Confirming variants in the Genome Browser¶

Variants of interest can be confirmed in the aligned reads using the Genome Browser tool in Sequence Miner. The Genome Browser enables the visualization of raw data such as BAMs and VCFs.

To view the BAM files of a family, open the SubjectReports/Participants.rep file in the Sequence Miner File Explorer. This file includes the information on the studies created in CSA (see Getting started in the CSA user manual ). In the file, highlight the PN and KIND columns of the family members in the study. Next, click the Show tracks in Genome Browser icon in the toolbar.
Next, a prompt appears to select a browser template file such as BAM (bam_tracks.gbt), VCF (var_tracks.gbt), coverage (cov_track.gbt), or a combination of all the above (study_tracks.gbt). In this example, select the study_tracks.gbt. After the Genome Browser track has loaded, return to the results of the Mendelian analysis output and highlight the row with the variant of interest. Click the Synchronize icon in the toolbar to center the browser window around the selected genomic coordinate.

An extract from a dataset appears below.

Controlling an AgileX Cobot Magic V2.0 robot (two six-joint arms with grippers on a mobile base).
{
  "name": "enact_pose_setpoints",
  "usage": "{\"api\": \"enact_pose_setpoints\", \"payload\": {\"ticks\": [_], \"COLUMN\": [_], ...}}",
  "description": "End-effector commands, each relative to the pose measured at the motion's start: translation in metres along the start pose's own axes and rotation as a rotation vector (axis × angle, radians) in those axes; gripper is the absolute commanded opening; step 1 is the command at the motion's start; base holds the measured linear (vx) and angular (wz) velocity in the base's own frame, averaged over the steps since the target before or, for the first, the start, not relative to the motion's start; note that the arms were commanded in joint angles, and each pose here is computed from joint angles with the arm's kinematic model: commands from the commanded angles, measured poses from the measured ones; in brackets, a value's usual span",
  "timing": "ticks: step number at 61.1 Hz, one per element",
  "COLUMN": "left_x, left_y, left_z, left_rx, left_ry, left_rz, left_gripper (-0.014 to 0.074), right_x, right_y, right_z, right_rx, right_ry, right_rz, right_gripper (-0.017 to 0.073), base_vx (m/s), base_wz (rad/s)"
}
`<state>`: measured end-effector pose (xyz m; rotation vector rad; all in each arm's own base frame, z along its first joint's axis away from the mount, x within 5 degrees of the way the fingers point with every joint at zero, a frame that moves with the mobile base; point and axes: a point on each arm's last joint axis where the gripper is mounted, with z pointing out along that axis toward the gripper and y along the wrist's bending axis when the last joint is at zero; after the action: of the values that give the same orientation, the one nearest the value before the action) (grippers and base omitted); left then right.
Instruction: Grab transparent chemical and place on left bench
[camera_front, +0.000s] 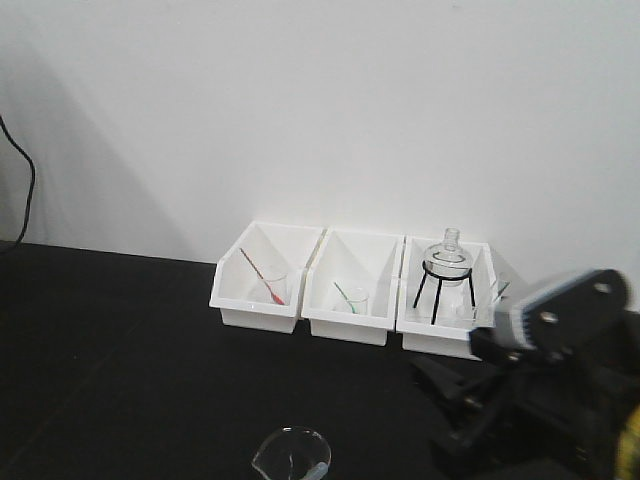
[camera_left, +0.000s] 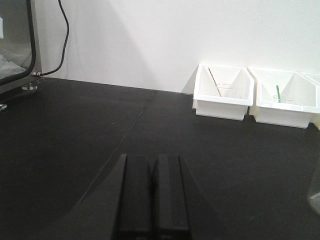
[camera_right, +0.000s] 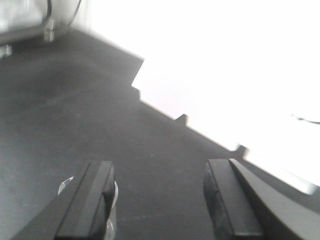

In the Genome Browser, two sections are displayed. The top section includes the BAM, VCF, and coverage information; the bottom section includes several annotation tracks. The variant position is highlighted by a vertical green line that extends across the two sections. The left- and right-aligned reads are displayed in blue and orange respectively. In the BAM files, the variants are highlighted in yellow (single nucleotide), green (deletion), or red (insertion). In the variation file, variants are displayed in brown.
The annotation tracks display information on the variant position and the surrounding areas, providing additional information about other variants in the gene. These tracks include annotations from clinical databases, VEP consequences, dbSNP, etc.
The UCSC browser is also available as an annotation track and can be selected to obtain live information from this browser, including vertebrate conservation and gene expression.